**TASK BRIEF**: Write out the records once more, exactly as given.

Stored records:
________________

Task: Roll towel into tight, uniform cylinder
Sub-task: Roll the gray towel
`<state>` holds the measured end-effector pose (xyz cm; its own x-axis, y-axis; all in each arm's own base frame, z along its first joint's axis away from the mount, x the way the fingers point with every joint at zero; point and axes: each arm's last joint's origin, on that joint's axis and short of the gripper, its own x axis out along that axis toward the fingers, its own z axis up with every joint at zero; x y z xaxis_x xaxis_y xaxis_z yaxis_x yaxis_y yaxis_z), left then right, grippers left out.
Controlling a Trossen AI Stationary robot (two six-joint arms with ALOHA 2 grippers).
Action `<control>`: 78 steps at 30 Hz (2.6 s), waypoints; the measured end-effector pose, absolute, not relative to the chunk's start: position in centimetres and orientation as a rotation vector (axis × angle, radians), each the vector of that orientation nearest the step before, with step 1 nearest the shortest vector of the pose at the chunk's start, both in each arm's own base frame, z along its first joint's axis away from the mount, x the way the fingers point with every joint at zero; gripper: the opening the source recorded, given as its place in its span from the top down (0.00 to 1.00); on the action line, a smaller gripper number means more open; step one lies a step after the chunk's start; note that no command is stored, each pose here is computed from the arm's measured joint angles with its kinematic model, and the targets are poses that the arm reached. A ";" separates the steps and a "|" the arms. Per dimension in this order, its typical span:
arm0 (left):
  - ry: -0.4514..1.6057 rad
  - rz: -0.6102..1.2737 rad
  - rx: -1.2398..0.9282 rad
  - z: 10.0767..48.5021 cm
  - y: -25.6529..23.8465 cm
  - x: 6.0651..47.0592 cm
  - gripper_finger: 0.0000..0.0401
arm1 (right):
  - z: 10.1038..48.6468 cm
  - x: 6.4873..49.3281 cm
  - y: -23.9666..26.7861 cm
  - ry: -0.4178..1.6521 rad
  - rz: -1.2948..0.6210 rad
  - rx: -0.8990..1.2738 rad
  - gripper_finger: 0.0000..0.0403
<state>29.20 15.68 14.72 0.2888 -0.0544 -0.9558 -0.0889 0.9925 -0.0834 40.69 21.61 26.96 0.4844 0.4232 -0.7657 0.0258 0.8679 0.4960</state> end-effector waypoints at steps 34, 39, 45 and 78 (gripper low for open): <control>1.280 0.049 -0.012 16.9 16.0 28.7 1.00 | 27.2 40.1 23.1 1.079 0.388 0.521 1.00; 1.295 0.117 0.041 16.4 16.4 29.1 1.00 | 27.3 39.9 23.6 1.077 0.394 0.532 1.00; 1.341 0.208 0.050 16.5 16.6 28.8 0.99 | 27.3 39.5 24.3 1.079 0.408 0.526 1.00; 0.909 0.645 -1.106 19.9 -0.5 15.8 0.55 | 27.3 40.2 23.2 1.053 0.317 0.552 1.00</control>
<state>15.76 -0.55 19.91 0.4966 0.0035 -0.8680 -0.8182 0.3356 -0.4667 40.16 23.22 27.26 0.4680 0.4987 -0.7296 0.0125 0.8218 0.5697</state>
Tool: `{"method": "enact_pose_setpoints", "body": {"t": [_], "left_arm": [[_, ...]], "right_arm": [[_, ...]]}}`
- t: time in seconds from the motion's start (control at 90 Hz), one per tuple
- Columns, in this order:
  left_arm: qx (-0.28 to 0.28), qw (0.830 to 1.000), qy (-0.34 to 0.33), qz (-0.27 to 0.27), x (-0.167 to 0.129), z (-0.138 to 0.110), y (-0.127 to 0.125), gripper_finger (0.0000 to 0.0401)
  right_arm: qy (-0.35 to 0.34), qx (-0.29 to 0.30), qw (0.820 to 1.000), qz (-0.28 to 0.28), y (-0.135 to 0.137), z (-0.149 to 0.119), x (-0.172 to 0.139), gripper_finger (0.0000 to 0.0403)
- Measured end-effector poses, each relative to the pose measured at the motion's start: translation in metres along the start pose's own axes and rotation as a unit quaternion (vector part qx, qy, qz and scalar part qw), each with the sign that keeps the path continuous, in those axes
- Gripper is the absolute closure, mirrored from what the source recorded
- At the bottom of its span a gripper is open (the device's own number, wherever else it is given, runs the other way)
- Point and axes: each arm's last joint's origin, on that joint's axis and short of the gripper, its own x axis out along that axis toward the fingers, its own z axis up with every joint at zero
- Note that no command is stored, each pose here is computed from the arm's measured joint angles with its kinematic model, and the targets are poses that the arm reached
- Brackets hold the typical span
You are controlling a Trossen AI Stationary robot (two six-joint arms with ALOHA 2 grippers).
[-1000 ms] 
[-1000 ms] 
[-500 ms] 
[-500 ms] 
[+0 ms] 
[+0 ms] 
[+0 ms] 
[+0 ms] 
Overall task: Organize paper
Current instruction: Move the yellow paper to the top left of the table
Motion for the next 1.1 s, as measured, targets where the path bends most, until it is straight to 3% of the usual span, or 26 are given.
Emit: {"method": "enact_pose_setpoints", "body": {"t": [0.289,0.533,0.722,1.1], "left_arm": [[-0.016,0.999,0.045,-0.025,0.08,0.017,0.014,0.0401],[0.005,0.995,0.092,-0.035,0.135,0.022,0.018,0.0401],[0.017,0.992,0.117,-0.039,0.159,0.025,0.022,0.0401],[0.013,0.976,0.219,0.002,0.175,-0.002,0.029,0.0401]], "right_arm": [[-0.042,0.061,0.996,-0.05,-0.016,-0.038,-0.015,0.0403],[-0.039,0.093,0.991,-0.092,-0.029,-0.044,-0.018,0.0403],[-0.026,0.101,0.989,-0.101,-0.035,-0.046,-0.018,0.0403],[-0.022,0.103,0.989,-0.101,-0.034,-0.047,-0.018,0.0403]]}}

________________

**SOLUTION FOR THIS TASK**:
Task: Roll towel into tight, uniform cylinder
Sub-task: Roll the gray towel
`<state>` holds the measured end-effector pose (xyz cm; its own x-axis, y-axis; all in each arm's own base frame, z along its first joint's axis away from the mount, x the way the fingers point with every joint at zero; point and axes: each arm's last joint's origin, on that joint's axis and short of the gripper, its own x axis out along that axis toward the fingers, its own z axis up with every joint at zero; x y z xaxis_x xaxis_y xaxis_z yaxis_x yaxis_y yaxis_z), left then right, grippers left out.
Controlling a Trossen AI Stationary robot (two six-joint arms with ALOHA 2 grippers).
Action `<control>`: 78 steps at 30 Hz (2.6 s), waypoints; the measured end-effector pose, absolute, not relative to the chunk's start: position in centimetres and orientation as a rotation vector (axis × angle, radians), each the vector of that orientation nearest the step before, with step 1 nearest the shortest vector of the pose at the chunk's start, both in each arm's own base frame, z along its first joint's axis away from the mount, x the way the fingers point with every joint at zero; gripper: the opening the source recorded, given as its place in its span from the top down (0.00 to 1.00); on the action line, a smaller gripper number means more open; step one lies a step after the chunk's start; note that no command is stored, each pose here is computed from the arm's measured joint angles with its kinematic model, and the targets are poses that the arm reached. A ";" separates the steps and a "|" the arms. Per dimension in this order, its typical span:
arm0 (left):
  - ry: -0.4514..1.6057 rad
  - rz: -0.6102..1.2737 rad
  - rx: -1.2398..0.9282 rad
  - z: 10.0767..48.5021 cm
  - y: -25.6529..23.8465 cm
  - x: 6.0651..47.0592 cm
  - gripper_finger: 0.0000..0.0401
arm1 (right):
  - z: 10.1038..48.6468 cm
  - x: 6.4873..49.3281 cm
  - y: -23.9666..26.7861 cm
  - ry: -0.4178..1.6521 rad
  - rz: -1.2948..0.6210 rad
  - rx: -0.8990..1.2738 rad
  - gripper_finger: 0.0000..0.0403
<state>29.20 15.68 14.72 0.2888 -0.0544 -0.9558 -0.0889 0.9925 -0.0834 40.69 21.61 26.96 0.4844 0.4232 -0.7657 0.0258 0.8679 0.4960</state> end-effector waypoints at steps 34, 39, 45 and 78 (gripper low for open): <control>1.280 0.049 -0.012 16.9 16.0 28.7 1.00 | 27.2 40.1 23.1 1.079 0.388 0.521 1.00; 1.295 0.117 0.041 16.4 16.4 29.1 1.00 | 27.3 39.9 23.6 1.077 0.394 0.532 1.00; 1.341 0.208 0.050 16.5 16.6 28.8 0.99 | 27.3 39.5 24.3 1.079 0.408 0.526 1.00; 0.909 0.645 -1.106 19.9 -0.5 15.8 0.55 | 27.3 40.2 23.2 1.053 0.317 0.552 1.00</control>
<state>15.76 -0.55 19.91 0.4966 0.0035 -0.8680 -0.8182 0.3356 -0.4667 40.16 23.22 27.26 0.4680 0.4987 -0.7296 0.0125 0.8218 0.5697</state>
Tool: `{"method": "enact_pose_setpoints", "body": {"t": [_], "left_arm": [[_, ...]], "right_arm": [[_, ...]]}}`
- t: time in seconds from the motion's start (control at 90 Hz), one per tuple
- Columns, in this order:
  left_arm: qx (-0.28 to 0.28), qw (0.830 to 1.000), qy (-0.34 to 0.33), qz (-0.27 to 0.27), x (-0.167 to 0.129), z (-0.138 to 0.110), y (-0.127 to 0.125), gripper_finger (0.0000 to 0.0401)
  right_arm: qy (-0.35 to 0.34), qx (-0.29 to 0.30), qw (0.820 to 1.000), qz (-0.28 to 0.28), y (-0.135 to 0.137), z (-0.149 to 0.119), x (-0.172 to 0.139), gripper_finger (0.0000 to 0.0403)
- Measured end-effector poses, each relative to the pose measured at the motion's start: translation in metres along the start pose's own axes and rotation as a unit quaternion (vector part qx, qy, qz and scalar part qw), each with the sign that keeps the path continuous, in those axes
- Gripper is the absolute closure, mirrored from what the source recorded
- At the bottom of its span a gripper is open (the device's own number, wherever else it is given, runs the other way)
- Point and axes: each arm's last joint's origin, on that joint's axis and short of the gripper, its own x axis out along that axis toward the fingers, its own z axis up with every joint at zero
- Note that no command is stored, each pose here is computed from the arm's measured joint angles with its kinematic model, and the targets are poses that the arm reached
- Brackets hold the typical span
You are controlling a Trossen AI Stationary robot (two six-joint arms with ALOHA 2 grippers).
[-1000 ms] 
[-1000 ms] 
[-500 ms] 
[-500 ms] 
[+0 ms] 
[+0 ms] 
[+0 ms] 
[+0 ms] 
Overall task: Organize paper
Current instruction: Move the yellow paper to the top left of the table
Motion for the next 1.1 s, as measured, targets where the path bends most, until it is straight to 3% of the usual span, or 26 are given.
Emit: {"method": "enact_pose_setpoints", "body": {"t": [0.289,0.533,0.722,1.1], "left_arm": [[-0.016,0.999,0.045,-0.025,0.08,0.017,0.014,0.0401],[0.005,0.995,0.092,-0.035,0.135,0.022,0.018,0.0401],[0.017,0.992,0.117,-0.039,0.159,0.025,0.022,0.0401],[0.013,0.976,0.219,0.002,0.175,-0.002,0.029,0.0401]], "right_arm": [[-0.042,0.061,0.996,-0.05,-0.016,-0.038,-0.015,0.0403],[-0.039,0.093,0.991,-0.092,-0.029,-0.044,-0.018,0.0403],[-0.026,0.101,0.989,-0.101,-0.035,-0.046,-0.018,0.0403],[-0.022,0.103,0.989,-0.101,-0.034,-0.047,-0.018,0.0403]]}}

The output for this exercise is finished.